After locating the line with "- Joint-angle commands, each" in the entries below, output it and each following line up to and including the line with "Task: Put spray", exactly and without pictures.

[Data entries]
────

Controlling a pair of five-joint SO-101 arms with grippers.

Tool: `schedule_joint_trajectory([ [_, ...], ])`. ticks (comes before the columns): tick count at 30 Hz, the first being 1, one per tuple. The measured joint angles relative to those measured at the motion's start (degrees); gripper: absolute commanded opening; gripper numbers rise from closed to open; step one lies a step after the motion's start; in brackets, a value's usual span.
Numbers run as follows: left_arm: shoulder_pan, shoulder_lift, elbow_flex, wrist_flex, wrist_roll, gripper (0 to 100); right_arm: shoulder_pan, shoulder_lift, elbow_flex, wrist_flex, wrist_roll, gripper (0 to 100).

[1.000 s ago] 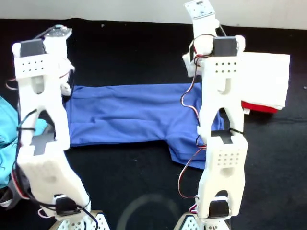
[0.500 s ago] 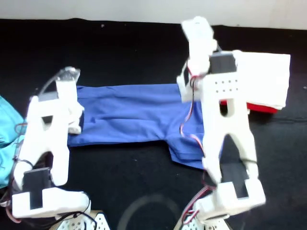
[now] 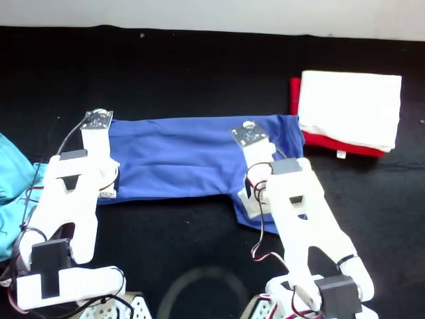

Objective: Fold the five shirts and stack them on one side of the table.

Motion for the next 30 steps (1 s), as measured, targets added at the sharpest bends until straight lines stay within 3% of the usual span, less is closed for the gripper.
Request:
schedule_joint_trajectory([
  [5,0.2,-1.1,2.5,-3.3,0.0,1,-0.1,0.0,0.8,-5.5,0.0,0.7],
  [20,0.5,-1.1,2.5,-4.6,4.4,1,-0.3,11.0,0.7,-6.3,0.0,0.7],
  [30,0.5,-1.1,2.5,-4.7,4.6,1,-5.1,-3.8,0.8,0.4,0.3,0.7],
])
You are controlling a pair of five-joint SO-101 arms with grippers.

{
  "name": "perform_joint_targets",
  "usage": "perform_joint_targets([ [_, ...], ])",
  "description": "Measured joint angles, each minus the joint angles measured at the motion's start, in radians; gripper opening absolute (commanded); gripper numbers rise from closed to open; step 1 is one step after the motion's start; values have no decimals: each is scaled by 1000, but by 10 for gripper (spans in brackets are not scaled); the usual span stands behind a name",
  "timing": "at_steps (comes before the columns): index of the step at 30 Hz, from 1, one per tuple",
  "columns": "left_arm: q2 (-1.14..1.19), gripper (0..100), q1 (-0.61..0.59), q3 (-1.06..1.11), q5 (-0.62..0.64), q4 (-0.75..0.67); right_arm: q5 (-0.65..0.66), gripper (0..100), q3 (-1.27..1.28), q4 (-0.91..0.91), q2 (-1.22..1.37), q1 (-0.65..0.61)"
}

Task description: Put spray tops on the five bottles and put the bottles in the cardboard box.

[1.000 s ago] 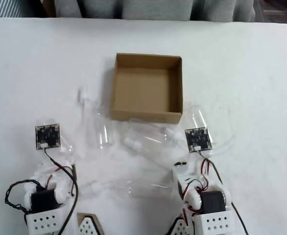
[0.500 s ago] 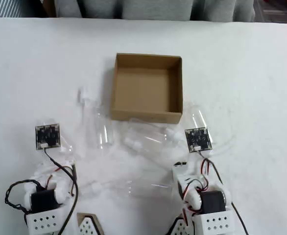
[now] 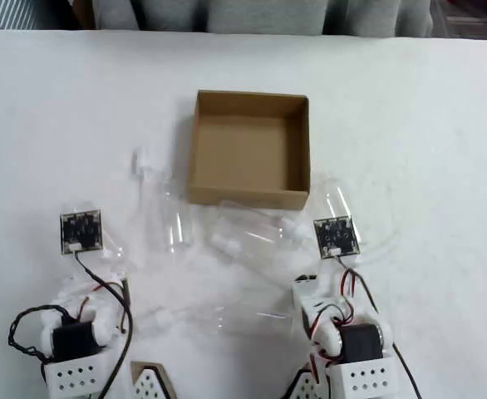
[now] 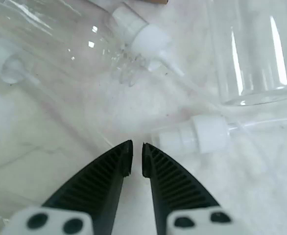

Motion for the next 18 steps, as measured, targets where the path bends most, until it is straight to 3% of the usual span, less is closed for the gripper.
perform_joint_targets([
  [15, 0, 20, 0, 0, 0, -3, 0, 17, 0, 0, 0, 0],
  [18, 0, 20, 0, 0, 0, -57, 0, 17, 0, 0, 0, 0],
])
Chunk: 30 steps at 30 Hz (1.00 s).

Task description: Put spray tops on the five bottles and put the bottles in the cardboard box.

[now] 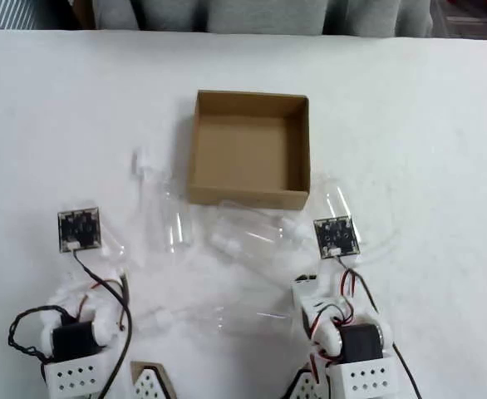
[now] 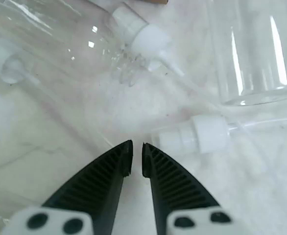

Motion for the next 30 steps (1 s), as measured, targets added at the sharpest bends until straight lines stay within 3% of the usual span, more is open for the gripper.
perform_joint_targets([
  [10, -2, 20, -40, -75, 0, -158, 0, 17, 0, 0, 0, 0],
  [18, 35, 20, -40, -333, 0, -68, 0, 17, 0, 0, 0, 0],
  [27, 680, 24, -40, -769, 0, 83, 0, 17, 0, 0, 0, 0],
  [30, 924, 81, -41, -868, 49, 86, 0, 17, 0, 0, 0, 0],
])
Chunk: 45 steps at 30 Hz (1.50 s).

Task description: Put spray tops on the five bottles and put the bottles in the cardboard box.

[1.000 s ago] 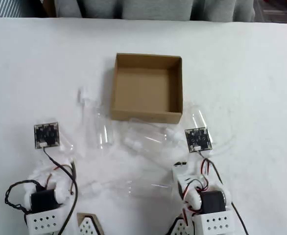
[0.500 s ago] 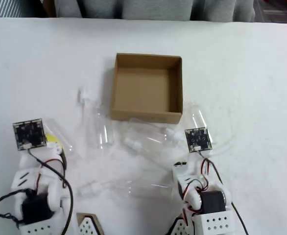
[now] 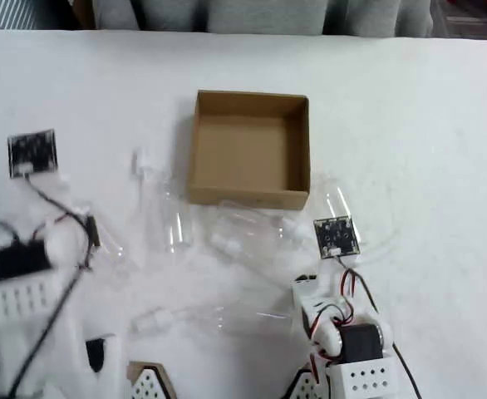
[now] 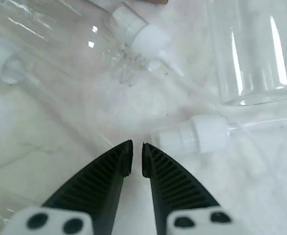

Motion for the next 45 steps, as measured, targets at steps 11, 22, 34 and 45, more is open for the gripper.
perform_joint_targets([
  [11, 413, 210, 0, -126, 138, -34, 0, 17, 0, 0, 0, 0],
  [22, 623, 211, -2, -97, 138, -244, 0, 17, 0, 0, 0, 0],
  [34, 667, 215, -3, -80, 192, -258, 0, 17, 0, 0, 0, 0],
  [45, 703, 19, -3, -80, 264, -302, 0, 17, 0, 0, 0, 0],
])
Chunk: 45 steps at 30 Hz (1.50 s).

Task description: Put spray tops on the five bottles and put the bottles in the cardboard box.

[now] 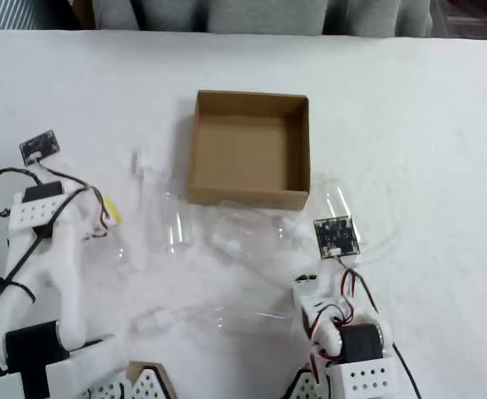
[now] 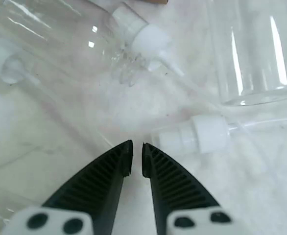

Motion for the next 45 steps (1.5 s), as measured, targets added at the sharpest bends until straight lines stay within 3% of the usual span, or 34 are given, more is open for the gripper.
perform_joint_targets([
  [2, 0, 63, 5, 0, 0, -5, 0, 17, 0, 0, 0, 0],
  [9, 3, 22, 6, -118, -20, 46, 0, 17, 0, 0, 0, 0],
  [16, 40, 21, 3, -232, -362, 106, 0, 17, 0, 0, 0, 0],
  [22, 38, 24, 6, -242, -445, 112, 0, 17, 0, 0, 0, 0],
  [26, -35, 24, 11, -285, -606, 186, 0, 17, 0, 0, 0, 0],
  [31, -239, 24, 71, -307, -991, 377, 0, 17, 0, 0, 0, 0],
  [38, -486, 26, 86, -127, -1834, 690, 0, 17, 0, 0, 0, 0],
  [41, -543, 95, 60, -14, -2117, 700, 0, 17, 0, 0, 0, 0],
  [45, -569, 199, 15, 98, -2306, 615, 0, 17, 0, 0, 0, 0],
])
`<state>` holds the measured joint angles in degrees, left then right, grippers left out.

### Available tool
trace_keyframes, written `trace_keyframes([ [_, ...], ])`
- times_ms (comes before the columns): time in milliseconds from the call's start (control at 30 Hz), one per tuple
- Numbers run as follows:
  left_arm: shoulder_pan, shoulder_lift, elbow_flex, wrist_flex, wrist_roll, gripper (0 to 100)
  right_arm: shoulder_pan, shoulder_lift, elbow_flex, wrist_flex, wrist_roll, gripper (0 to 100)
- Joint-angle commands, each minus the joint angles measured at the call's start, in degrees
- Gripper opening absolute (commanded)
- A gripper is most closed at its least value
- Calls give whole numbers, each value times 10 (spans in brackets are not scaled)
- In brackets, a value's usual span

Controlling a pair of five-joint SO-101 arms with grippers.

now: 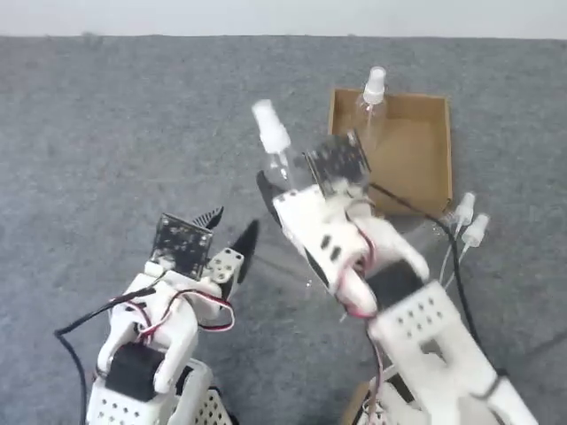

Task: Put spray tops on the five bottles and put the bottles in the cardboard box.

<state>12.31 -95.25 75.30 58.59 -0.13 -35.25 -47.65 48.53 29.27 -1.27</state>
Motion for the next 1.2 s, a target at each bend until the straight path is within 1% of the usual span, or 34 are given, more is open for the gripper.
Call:
trace_keyframes([
  [0, 22, -9, 7, -18, -4, 226, 3, 127, -150, 43, -40, 6],
  [133, 33, -9, 8, -18, -4, 229, 2, 208, -233, 87, -52, 6],
  [267, 33, -9, 8, -20, -3, 229, -6, 233, -281, 131, -52, 6],
  [533, 33, -5, 9, -33, 12, 229, -73, 153, -280, 211, -49, 6],
  [667, 32, -9, 25, -44, 11, 229, -74, 102, -258, 221, -48, 6],
  [833, 32, -9, 26, -46, 11, 229, -41, 65, -228, 222, -47, 6],
  [1033, 32, -9, 26, -44, 11, 229, 14, 71, -221, 222, -43, 6],
  [1167, 32, -9, 27, -41, 11, 229, 89, 82, -261, 256, 12, 6],
])
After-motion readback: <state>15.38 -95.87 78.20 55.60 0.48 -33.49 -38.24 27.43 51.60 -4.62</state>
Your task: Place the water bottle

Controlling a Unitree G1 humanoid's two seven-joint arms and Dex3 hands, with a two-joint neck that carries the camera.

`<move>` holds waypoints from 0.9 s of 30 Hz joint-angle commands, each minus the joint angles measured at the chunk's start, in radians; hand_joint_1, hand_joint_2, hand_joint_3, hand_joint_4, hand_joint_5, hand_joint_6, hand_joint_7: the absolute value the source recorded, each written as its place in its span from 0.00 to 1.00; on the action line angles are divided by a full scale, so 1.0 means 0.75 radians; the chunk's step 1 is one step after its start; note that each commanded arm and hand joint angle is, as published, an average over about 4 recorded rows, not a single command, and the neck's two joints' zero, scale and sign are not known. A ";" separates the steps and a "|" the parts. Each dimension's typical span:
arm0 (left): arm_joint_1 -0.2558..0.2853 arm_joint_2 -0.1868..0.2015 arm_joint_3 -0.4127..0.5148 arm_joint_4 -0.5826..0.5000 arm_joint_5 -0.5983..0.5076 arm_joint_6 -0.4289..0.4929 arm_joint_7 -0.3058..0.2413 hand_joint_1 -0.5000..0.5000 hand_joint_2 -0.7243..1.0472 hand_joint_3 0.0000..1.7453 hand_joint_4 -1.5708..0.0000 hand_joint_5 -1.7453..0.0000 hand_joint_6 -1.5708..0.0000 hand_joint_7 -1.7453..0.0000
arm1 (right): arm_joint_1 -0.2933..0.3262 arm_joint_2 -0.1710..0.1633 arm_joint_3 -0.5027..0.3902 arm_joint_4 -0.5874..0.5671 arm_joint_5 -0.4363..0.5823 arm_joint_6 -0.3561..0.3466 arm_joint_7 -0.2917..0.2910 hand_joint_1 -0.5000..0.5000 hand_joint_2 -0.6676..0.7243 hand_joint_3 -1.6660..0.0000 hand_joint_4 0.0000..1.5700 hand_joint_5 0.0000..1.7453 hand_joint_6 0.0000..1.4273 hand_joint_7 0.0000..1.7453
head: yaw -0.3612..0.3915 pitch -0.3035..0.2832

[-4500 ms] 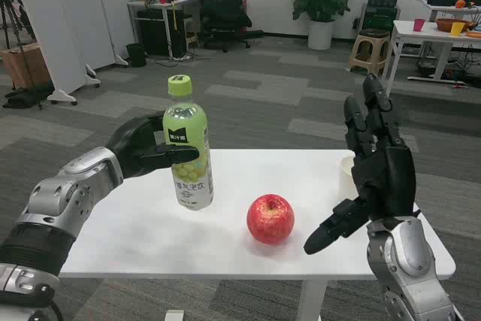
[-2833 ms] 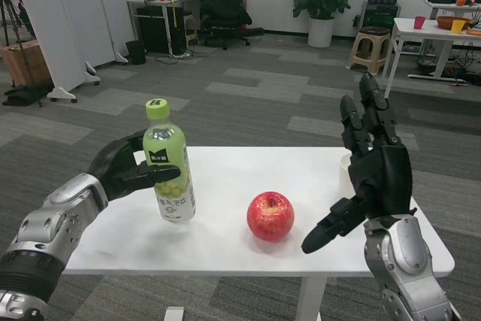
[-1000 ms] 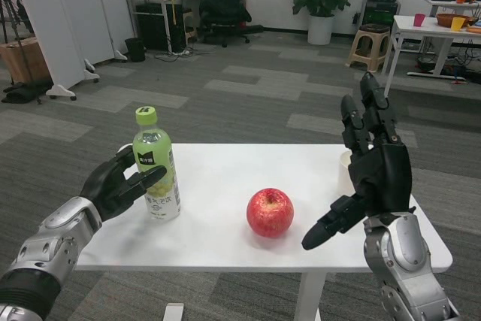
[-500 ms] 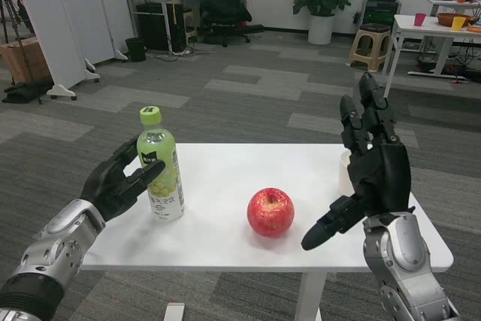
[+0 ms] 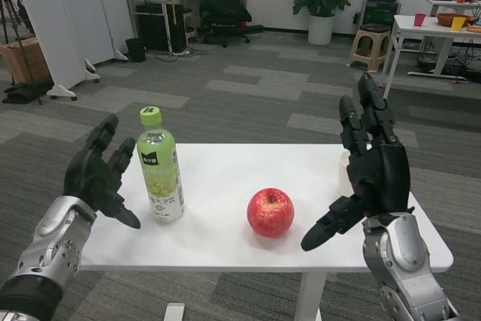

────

### Solution
- Joint-angle commands, each minus the joint angles measured at the call's start, in degrees
- Gripper opening absolute (commanded)
- A gripper is most closed at its least value
- Calls give whole numbers, each value times 10 (spans in brackets are not scaled)
- In brackets, a value's usual span

Controlling a pair of five-joint SO-101 arms with grippers.

now: 

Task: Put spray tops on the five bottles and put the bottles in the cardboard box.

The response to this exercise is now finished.